[[ DATASET EXTRACT, beginning ]]

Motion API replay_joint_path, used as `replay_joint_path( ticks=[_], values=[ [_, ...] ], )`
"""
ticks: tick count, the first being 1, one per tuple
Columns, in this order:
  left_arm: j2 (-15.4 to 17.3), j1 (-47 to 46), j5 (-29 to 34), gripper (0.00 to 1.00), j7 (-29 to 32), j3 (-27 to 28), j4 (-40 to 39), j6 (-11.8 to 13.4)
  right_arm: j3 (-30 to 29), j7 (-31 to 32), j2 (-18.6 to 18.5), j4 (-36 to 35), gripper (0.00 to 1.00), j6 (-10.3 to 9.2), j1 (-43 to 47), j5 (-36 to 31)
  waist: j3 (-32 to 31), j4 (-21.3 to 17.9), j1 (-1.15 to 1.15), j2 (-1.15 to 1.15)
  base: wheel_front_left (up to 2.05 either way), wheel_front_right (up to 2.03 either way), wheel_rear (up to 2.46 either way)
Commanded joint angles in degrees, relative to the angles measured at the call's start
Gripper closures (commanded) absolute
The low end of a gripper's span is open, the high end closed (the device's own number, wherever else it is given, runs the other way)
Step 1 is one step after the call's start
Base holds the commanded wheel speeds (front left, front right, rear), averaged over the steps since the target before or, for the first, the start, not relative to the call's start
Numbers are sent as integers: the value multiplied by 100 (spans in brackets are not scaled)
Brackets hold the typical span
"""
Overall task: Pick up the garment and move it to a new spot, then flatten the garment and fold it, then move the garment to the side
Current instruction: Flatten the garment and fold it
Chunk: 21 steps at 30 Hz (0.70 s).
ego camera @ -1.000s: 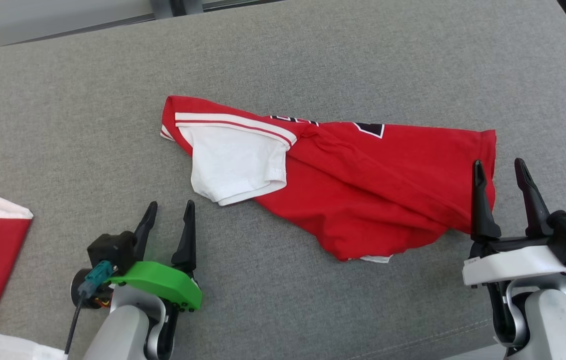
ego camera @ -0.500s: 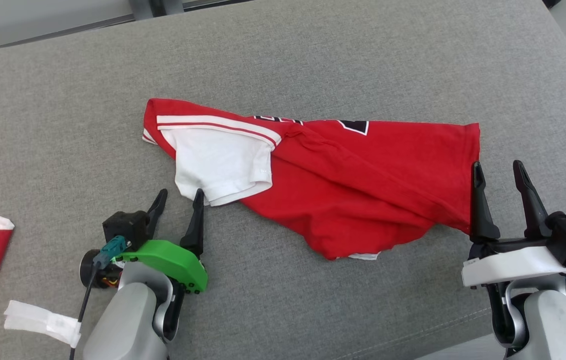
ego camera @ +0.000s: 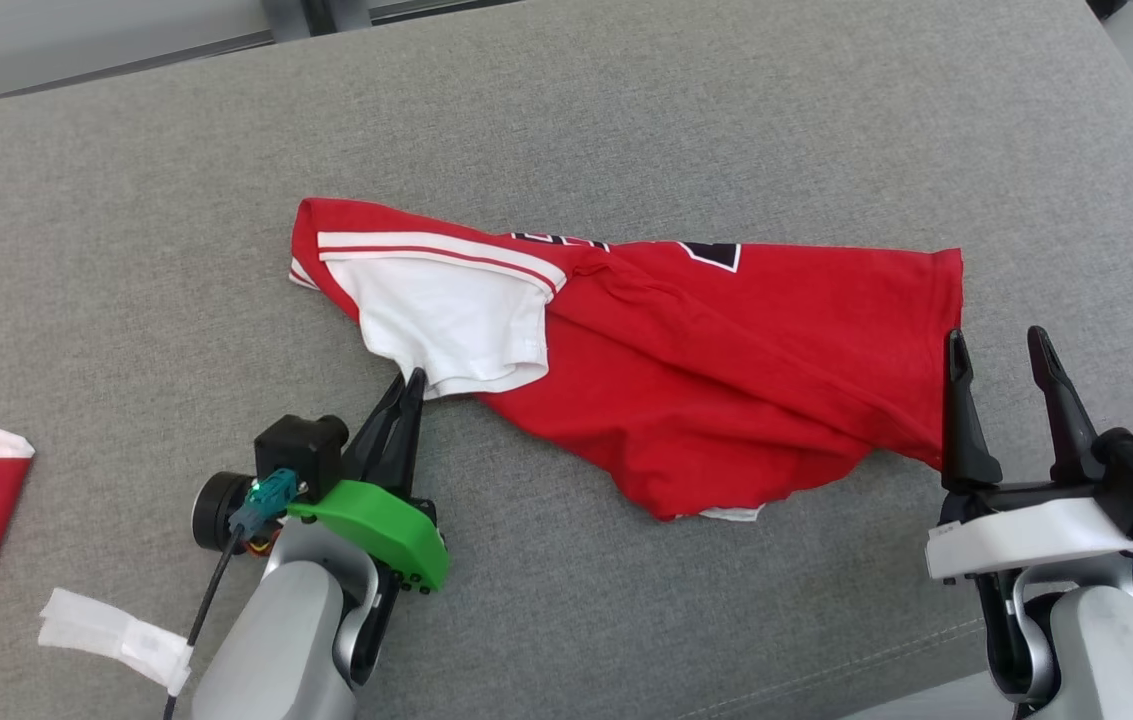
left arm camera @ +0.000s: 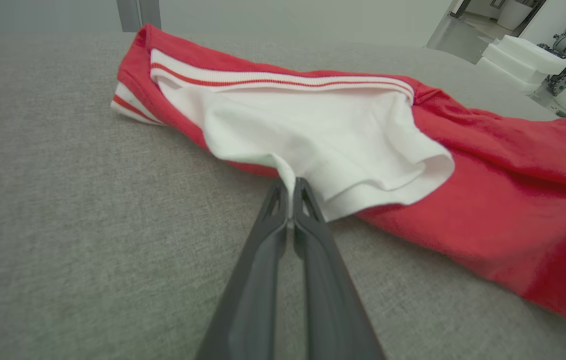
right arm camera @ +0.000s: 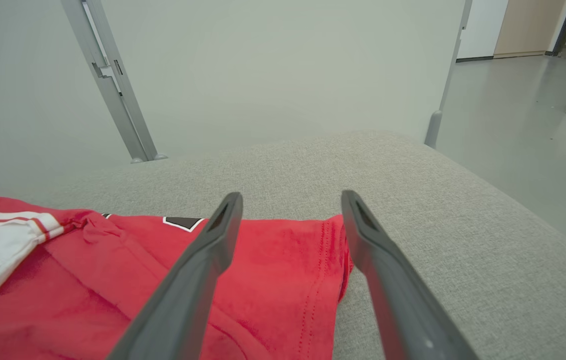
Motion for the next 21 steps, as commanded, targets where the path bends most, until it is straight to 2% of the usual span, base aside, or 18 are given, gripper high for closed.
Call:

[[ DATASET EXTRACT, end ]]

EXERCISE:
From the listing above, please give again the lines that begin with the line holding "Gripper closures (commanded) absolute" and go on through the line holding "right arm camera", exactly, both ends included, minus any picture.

EXPECTED OUTPUT:
Gripper closures (commanded) absolute
The low end of a gripper's span is open, the high end closed (the device's own number, wherever else it is given, runs the other way)
Step 1 is one step after the call's start
Base holds the commanded wheel speeds (front left, front right, rear), averaged over the steps since the target before or, for the first, the start, not relative to the call's start
Numbers are sent as integers: the value multiplied by 100 (spans in brackets are not scaled)
Brackets hold the typical span
"""
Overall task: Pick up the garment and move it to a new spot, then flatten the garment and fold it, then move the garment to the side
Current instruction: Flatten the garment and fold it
Chunk: 21 steps at 30 Hz (0.70 s).
ego camera @ -1.000s: 
ego camera @ -0.500s: 
ego camera @ +0.000s: 
left arm camera @ +0.000s: 
right arm camera @ +0.000s: 

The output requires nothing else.